- _DATA TO PROCESS_:

=== Begin Enclosure ===

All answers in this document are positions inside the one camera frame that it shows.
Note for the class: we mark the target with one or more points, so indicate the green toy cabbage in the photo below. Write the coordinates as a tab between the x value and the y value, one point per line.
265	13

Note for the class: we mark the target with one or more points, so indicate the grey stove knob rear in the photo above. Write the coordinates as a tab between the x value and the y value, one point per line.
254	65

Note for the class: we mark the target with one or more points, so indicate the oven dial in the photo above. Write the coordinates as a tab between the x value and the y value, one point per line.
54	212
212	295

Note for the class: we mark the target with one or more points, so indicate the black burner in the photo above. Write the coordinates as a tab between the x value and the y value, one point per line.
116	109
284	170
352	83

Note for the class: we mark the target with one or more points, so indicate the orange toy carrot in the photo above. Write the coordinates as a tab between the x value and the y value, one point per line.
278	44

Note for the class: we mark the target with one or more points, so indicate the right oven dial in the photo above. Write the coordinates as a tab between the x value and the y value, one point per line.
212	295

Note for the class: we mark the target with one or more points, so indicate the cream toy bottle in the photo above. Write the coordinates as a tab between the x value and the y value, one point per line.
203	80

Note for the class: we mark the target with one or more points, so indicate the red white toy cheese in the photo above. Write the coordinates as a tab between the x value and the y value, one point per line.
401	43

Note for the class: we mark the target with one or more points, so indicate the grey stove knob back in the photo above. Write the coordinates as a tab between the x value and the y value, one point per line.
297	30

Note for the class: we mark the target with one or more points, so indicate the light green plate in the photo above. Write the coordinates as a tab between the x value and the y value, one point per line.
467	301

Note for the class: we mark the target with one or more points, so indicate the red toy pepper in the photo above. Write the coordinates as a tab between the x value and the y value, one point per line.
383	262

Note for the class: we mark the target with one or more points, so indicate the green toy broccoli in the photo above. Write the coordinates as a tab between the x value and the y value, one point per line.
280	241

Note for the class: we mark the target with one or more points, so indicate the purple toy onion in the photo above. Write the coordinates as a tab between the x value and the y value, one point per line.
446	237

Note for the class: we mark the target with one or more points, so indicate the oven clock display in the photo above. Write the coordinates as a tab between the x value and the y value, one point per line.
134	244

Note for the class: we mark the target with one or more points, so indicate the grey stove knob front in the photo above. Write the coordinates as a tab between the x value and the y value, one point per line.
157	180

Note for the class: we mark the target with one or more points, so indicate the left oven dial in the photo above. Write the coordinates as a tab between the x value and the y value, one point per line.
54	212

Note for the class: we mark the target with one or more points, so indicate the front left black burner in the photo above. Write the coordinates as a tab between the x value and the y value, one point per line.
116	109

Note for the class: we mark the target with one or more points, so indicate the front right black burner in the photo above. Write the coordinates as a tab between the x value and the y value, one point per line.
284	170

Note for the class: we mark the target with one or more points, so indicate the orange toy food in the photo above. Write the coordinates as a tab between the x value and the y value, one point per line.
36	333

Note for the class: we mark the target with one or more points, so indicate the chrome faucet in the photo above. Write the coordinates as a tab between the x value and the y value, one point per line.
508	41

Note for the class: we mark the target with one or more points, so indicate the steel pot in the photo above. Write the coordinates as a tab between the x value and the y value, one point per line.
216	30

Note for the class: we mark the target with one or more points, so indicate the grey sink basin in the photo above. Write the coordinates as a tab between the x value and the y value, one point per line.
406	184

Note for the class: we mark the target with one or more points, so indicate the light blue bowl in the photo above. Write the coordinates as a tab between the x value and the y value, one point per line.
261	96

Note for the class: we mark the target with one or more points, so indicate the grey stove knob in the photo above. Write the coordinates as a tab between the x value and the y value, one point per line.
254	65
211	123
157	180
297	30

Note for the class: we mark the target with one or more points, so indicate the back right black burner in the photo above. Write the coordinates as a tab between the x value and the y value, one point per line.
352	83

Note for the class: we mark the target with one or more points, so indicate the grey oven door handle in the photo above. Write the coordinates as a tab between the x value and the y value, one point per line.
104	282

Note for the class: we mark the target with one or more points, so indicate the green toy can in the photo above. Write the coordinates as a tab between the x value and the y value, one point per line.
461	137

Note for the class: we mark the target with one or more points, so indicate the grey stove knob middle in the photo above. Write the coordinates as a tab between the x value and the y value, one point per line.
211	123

=== End Enclosure ===

- _EXERCISE DETAILS_:
Start to finish, restate the records above word for word.

- _ANSWER SECTION_:
All answers in this document are positions inside the one camera frame that it shows.
Note for the class: we mark the target with one or more points, so indicate the green toy cabbage in the photo below. Write the coordinates as a tab between the x value and the y value, one point per line.
265	13

Note for the class: we mark the target with one or more points, so indicate the grey stove knob rear in the photo above. Write the coordinates as a tab between the x value and the y value, one point per line.
254	65

Note for the class: we mark the target with one or more points, so indicate the oven dial in the photo above. Write the coordinates as a tab between the x value and the y value, one point per line.
54	212
212	295

Note for the class: we mark the target with one or more points, so indicate the black burner in the photo above. Write the coordinates as a tab between the x value and the y value, one point per line.
116	109
284	170
352	83

Note for the class: we mark the target with one or more points, so indicate the orange toy carrot in the photo above. Write the coordinates as a tab between the x value and the y value, one point per line.
278	44

Note for the class: we mark the target with one or more points, so indicate the right oven dial in the photo above. Write the coordinates as a tab between the x value and the y value, one point per line.
212	295

Note for the class: we mark the target with one or more points, so indicate the cream toy bottle in the photo above. Write the coordinates as a tab between the x value and the y value, one point per line.
203	80

Note for the class: we mark the target with one or more points, so indicate the red white toy cheese in the photo above. Write the coordinates as a tab between the x value and the y value, one point per line.
401	43

Note for the class: we mark the target with one or more points, so indicate the grey stove knob back in the photo above. Write the coordinates as a tab between the x value and the y value, one point per line.
297	30

Note for the class: we mark the target with one or more points, so indicate the light green plate in the photo above. Write the coordinates as a tab between the x value and the y value, one point per line.
467	301

Note for the class: we mark the target with one or more points, so indicate the red toy pepper in the photo above. Write the coordinates as a tab between the x value and the y value, one point per line.
383	262

Note for the class: we mark the target with one or more points, so indicate the green toy broccoli in the photo above. Write the coordinates as a tab between the x value and the y value, one point per line.
280	241

Note for the class: we mark the target with one or more points, so indicate the purple toy onion in the photo above. Write the coordinates as a tab between the x value and the y value, one point per line.
446	237

Note for the class: we mark the target with one or more points, so indicate the oven clock display in the photo above. Write the coordinates as a tab between the x value and the y value, one point per line.
134	244

Note for the class: we mark the target with one or more points, so indicate the grey stove knob front in the photo above. Write the coordinates as a tab between the x value and the y value, one point per line.
157	180

Note for the class: we mark the target with one or more points, so indicate the left oven dial in the photo above. Write the coordinates as a tab between the x value and the y value, one point per line.
54	212

Note for the class: we mark the target with one or more points, so indicate the front left black burner in the photo above. Write the coordinates as a tab between the x value and the y value, one point per line.
116	109

Note for the class: we mark the target with one or more points, so indicate the front right black burner in the photo above. Write the coordinates as a tab between the x value and the y value, one point per line.
284	170

Note for the class: we mark the target with one or more points, so indicate the orange toy food in the photo above. Write the coordinates as a tab between the x value and the y value, one point per line.
36	333

Note for the class: we mark the target with one or more points, so indicate the chrome faucet in the photo above. Write the coordinates as a tab between the x value and the y value, one point per line.
508	41

Note for the class: we mark the target with one or more points, so indicate the steel pot in the photo above. Write the coordinates as a tab between the x value and the y value, one point per line.
216	30

Note for the class: we mark the target with one or more points, so indicate the grey sink basin in the photo above. Write the coordinates as a tab between the x value and the y value, one point per line.
406	184

Note for the class: we mark the target with one or more points, so indicate the light blue bowl in the photo above. Write the coordinates as a tab between the x value and the y value, one point per line.
261	96

Note for the class: we mark the target with one or more points, so indicate the grey stove knob in the photo above. Write the coordinates as a tab between the x value and the y value, one point per line.
254	65
211	123
157	180
297	30

Note for the class: we mark the target with one or more points, so indicate the back right black burner in the photo above. Write the coordinates as a tab between the x value and the y value, one point per line.
352	83

Note for the class: we mark the target with one or more points, so indicate the grey oven door handle in the photo above. Write the coordinates as a tab between the x value and the y value, one point per line.
104	282

Note for the class: we mark the target with one or more points, so indicate the green toy can in the photo above. Write the coordinates as a tab between the x value and the y value, one point per line.
461	137

Note for the class: we mark the target with one or more points, so indicate the grey stove knob middle in the photo above. Write the coordinates as a tab between the x value and the y value, one point per line.
211	123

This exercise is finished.